I agree, don't feel guilty. But I do recommend, if you haven't already done so, condsidering having your son see a therapsist to help work through his emotions.

We have a similar situation in my family. My sister married a wonderful man 4 years ago who has full custody of his now 13 year old son, M.  M's mother is an addict who flakes in and out of the picture unpredictably.  When M was younger, he used to get upset ("sad" upset) when his mom wasn't around for key events, holidays, etc.  When my sister joined the family, they all (her, her dh and new stepson) all attended some family therapy together to help M make the adjustment.  Things went really well and they started going with decreasing frequency to the point where they were eventually just checking in every few months.  However the therapist predicted that in a few years, when M became 12-13, to not be suprised that they would be back as M started to deal with different emotions around his mother.  The therpist was absolutely right.  About a year ago, M stopped by "sad upset" that his mother wasn't around and started being "angry resentful upset" that his mother wasn't around.  As M matured, his emotions matured, and very strong feelings of anger started to emerge.  They've been working through it with their family therapist but it's long journey. 

 

Your son did the right thing to protect himself. Be proud of him

I hope you can help me with some advice on a rather sensitive subject.

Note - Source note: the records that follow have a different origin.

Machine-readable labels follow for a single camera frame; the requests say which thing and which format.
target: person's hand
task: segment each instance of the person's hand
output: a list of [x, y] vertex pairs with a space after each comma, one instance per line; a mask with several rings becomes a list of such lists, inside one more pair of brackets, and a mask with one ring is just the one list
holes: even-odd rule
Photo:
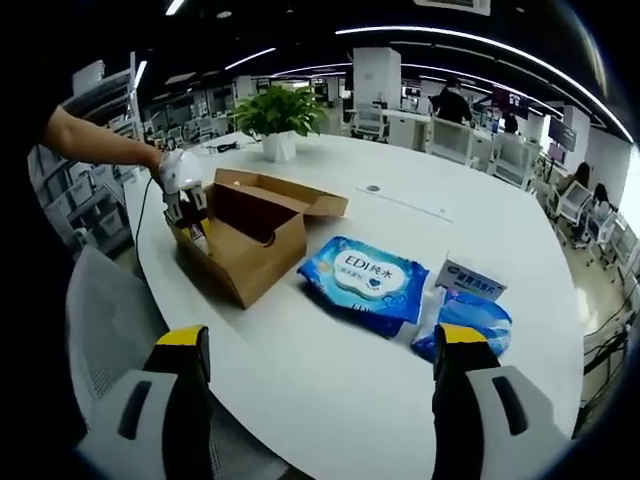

I have a 12 year old son who has autism, though he is considered to be high functioning becausee of his intelligence and photographic memory, he also has a severe anxiety disorder and OCD.  -

My son's father has not visited him in almost 4 years and has not had any contact what-so-ever with him by any means (phone, letters, email etc) in nearly 18 months.

Out of the blue, for my son's birthday, his father sent a typed letter that said simply he was sorry he had not been in contact for quite some time and that he would try to change that in the future. For now he asked my son to email him and claimed he would email my son back. (been there, tried that, didn't last)

My son became very upset over this contact. Typically in the past something like this would cause my son extreme distress, he wouldn't be able to sleep, would wet his pants, and would refuse to leave my side. It also hurt him because he is quite literal and believes what he is told, and his father would tell him to never forget he loves him., and my son would think *this* was a father's love. (His father left when he was 4.)

After the recent contact, my son had a meltdown of sorts and then he just *snapped* He asked to email his father (which I have never denied him any contact with him) and he typed an email saying he never wants anything to do with him ever again, to leave him alone, and it would be the last email he ever sent. I asked my son several times if he was sure he felt this way. If he was sure he really wanted to send this email. If he wanted to save the email to let himself calm down and see if he still felt this way later in the evening or in a few days from now before sending the email. My son insisted he wanted to send the email and that this was his honest feelings. He then clicked "SEND"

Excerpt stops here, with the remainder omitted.